§ **Task material**:
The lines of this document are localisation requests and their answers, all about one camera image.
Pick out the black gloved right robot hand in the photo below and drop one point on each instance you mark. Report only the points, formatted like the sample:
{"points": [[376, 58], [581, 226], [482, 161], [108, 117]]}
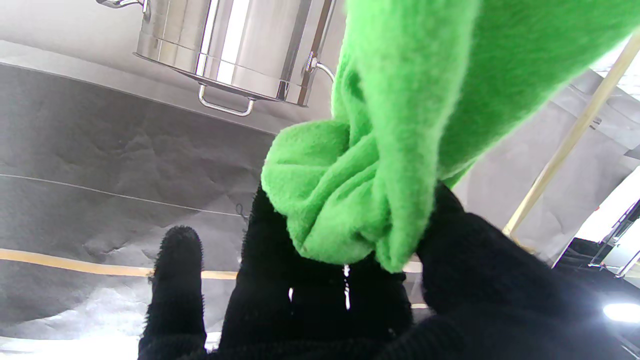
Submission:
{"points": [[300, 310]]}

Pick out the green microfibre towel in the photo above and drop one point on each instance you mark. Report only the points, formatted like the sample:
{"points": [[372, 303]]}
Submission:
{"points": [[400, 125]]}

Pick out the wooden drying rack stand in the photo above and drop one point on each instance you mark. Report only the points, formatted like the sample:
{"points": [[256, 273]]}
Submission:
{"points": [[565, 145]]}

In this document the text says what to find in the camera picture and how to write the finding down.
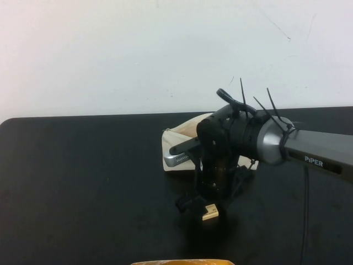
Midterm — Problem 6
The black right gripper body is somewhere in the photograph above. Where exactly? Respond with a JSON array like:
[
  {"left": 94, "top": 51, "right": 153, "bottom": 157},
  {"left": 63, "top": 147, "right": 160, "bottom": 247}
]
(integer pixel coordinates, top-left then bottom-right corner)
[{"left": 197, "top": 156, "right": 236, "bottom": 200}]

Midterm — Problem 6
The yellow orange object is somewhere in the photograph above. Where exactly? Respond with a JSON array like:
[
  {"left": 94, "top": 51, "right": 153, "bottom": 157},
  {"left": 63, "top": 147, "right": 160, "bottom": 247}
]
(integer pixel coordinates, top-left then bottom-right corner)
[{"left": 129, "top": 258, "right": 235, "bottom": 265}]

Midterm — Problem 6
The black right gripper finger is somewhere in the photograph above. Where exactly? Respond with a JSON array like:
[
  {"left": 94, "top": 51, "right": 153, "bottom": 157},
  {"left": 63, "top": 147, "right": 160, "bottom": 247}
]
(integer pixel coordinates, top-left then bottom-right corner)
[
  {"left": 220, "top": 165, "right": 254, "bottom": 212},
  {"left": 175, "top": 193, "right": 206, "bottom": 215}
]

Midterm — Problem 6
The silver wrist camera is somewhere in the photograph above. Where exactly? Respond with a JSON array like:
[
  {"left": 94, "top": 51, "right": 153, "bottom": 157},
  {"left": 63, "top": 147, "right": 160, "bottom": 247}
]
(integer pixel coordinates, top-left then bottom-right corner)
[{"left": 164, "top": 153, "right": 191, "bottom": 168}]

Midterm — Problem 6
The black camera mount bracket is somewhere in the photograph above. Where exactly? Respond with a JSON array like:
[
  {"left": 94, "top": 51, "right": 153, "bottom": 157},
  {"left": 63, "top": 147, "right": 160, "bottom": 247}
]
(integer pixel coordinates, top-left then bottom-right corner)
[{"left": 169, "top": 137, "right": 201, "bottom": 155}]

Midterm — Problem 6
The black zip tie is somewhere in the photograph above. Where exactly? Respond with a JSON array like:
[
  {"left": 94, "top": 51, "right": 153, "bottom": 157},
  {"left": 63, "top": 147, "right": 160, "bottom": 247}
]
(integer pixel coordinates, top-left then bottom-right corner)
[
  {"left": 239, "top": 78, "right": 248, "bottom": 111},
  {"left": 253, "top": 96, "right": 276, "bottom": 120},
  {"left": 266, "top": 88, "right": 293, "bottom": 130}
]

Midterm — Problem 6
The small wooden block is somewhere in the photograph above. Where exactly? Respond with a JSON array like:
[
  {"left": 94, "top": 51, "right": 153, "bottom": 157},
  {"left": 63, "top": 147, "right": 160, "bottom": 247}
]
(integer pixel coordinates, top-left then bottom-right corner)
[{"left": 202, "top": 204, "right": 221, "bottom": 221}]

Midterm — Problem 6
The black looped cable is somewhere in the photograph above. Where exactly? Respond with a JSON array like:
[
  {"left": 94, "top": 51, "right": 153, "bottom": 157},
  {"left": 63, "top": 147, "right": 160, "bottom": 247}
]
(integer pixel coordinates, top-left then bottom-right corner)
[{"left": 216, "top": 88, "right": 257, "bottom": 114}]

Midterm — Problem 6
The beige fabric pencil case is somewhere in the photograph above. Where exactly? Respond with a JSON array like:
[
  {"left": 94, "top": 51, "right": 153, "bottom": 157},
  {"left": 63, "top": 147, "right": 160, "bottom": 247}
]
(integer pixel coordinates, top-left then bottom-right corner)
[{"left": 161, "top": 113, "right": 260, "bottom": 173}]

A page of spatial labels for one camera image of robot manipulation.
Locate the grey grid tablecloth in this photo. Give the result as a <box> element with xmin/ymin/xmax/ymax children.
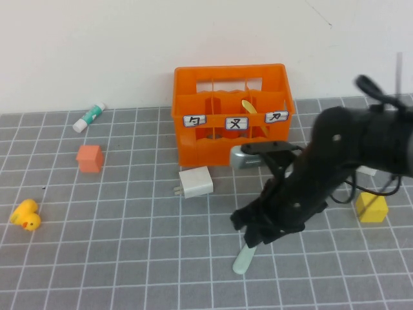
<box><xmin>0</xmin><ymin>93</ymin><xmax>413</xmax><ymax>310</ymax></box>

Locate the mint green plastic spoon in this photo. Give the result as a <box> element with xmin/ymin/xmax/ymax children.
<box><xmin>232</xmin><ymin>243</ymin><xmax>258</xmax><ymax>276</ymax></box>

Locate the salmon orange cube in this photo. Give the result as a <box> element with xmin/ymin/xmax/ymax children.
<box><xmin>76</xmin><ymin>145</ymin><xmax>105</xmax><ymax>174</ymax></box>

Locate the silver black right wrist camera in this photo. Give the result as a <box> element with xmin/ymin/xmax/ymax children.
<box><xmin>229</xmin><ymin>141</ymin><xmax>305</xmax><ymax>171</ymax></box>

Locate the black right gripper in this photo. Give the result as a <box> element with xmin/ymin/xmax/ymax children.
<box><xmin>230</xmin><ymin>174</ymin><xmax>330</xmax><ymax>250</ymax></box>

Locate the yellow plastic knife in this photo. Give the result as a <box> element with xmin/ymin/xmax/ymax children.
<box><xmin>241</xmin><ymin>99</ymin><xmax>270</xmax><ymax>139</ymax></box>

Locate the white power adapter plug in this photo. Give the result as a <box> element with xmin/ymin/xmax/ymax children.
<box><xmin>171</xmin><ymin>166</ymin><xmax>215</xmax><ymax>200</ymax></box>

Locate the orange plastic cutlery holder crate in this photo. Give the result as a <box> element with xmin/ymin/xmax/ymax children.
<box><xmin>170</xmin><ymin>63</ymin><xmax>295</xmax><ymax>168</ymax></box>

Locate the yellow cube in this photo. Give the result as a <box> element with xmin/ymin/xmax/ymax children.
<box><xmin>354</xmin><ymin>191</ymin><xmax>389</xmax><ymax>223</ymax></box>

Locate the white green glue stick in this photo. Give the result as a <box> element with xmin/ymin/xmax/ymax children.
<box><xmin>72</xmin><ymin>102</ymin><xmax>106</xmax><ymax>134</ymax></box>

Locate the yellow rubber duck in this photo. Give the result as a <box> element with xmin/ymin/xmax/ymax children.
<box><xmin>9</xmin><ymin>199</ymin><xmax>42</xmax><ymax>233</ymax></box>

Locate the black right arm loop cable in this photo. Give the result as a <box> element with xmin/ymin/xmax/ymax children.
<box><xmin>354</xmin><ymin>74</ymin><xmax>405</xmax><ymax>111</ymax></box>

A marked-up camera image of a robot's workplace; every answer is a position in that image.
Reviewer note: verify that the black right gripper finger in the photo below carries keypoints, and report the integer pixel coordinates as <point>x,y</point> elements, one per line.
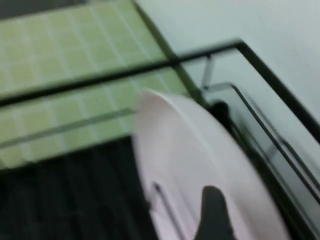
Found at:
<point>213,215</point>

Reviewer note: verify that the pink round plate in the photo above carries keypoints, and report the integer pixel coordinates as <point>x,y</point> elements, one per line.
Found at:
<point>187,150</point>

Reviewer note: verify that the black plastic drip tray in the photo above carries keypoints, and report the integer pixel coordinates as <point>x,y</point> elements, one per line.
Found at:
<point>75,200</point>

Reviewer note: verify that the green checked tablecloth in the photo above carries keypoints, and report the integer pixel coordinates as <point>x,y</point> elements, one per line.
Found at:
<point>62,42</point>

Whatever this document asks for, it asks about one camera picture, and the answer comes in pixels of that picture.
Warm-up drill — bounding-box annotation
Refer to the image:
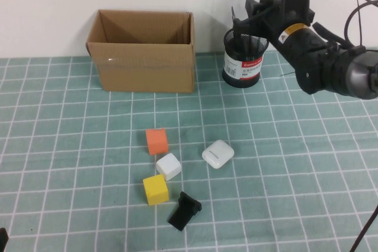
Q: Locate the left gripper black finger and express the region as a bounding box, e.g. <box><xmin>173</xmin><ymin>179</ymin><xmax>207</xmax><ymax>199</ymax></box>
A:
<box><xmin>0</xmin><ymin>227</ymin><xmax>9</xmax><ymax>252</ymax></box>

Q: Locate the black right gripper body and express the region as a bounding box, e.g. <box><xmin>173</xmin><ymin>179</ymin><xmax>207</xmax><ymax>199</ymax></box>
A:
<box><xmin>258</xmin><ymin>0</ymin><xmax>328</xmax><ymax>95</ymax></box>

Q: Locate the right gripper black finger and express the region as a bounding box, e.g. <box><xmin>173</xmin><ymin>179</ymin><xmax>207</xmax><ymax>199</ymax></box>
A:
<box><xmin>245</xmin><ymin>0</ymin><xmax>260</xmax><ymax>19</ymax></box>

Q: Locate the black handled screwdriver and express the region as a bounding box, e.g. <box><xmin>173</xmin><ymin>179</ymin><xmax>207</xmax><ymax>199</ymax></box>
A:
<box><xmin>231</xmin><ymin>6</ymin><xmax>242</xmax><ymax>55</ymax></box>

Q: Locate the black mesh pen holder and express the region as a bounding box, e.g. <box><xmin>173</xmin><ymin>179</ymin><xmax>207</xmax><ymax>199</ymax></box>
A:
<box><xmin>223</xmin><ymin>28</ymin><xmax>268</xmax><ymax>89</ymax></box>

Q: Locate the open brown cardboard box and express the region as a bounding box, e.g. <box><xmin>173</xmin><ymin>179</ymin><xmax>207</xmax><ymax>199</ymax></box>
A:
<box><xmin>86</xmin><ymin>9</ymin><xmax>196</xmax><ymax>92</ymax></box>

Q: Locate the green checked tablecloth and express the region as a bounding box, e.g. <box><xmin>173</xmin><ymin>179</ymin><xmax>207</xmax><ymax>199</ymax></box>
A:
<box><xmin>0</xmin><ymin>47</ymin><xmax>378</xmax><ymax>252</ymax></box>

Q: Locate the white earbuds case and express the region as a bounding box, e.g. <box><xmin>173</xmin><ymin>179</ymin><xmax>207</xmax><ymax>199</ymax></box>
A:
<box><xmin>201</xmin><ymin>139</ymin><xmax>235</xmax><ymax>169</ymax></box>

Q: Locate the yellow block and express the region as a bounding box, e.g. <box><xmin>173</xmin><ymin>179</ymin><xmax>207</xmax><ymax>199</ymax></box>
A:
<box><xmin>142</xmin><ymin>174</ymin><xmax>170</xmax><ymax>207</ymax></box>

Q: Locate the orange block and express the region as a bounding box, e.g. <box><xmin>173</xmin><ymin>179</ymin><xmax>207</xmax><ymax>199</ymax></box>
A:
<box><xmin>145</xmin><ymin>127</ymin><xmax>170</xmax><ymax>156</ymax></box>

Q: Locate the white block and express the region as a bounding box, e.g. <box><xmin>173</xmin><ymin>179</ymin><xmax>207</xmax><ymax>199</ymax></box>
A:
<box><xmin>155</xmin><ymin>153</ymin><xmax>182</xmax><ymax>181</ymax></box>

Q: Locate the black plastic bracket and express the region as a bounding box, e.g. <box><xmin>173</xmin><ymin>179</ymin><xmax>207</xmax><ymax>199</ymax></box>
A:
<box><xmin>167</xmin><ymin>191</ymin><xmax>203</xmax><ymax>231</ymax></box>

* * *

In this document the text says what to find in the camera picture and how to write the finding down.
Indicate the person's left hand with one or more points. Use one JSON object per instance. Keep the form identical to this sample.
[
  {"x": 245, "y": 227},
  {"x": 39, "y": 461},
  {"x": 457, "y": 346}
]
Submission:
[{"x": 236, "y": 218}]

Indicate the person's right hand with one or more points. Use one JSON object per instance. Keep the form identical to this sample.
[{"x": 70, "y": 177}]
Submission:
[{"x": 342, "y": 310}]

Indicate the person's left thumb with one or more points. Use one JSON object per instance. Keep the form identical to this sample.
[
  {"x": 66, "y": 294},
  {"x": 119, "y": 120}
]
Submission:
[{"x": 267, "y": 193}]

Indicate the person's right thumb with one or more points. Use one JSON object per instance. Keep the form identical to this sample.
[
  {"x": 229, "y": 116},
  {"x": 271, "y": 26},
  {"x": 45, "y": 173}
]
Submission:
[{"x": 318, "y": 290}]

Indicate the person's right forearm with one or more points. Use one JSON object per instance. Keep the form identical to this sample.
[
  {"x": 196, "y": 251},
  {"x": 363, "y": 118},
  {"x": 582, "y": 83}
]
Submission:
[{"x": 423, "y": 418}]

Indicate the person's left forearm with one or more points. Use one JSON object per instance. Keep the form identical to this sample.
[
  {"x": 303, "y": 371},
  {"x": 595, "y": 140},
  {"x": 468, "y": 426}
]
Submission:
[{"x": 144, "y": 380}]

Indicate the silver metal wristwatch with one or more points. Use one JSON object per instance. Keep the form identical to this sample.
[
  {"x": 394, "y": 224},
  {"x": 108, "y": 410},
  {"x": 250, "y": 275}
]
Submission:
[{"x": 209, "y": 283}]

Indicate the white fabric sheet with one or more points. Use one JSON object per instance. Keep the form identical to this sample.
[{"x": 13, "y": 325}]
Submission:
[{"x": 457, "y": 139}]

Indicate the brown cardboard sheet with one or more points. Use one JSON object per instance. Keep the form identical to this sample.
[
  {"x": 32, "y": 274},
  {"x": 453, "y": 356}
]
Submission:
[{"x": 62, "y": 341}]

§ **What the task asks**: Copy out each line of the entries that holds "Where".

§ **Answer to this problem**:
The black right gripper body is somewhere in the photograph above. Where exactly? Respond with a JSON array like:
The yellow orange object is somewhere in the photograph above. Where exactly? Respond with a JSON array like:
The black right gripper finger is somewhere in the photograph above. Where exactly? Respond with a JSON array like:
The silver wrist camera is somewhere in the photograph above. Where exactly? Respond with a JSON array like:
The black camera mount bracket is somewhere in the photograph above. Where exactly? Respond with a JSON array like:
The black zip tie is somewhere in the photograph above. Where exactly? Respond with a JSON array like:
The small wooden block is somewhere in the photograph above. Where exactly? Respond with a JSON array like:
The black looped cable is somewhere in the photograph above. Where exactly? Respond with a JSON array like:
The beige fabric pencil case is somewhere in the photograph above. Where exactly? Respond with a JSON array like:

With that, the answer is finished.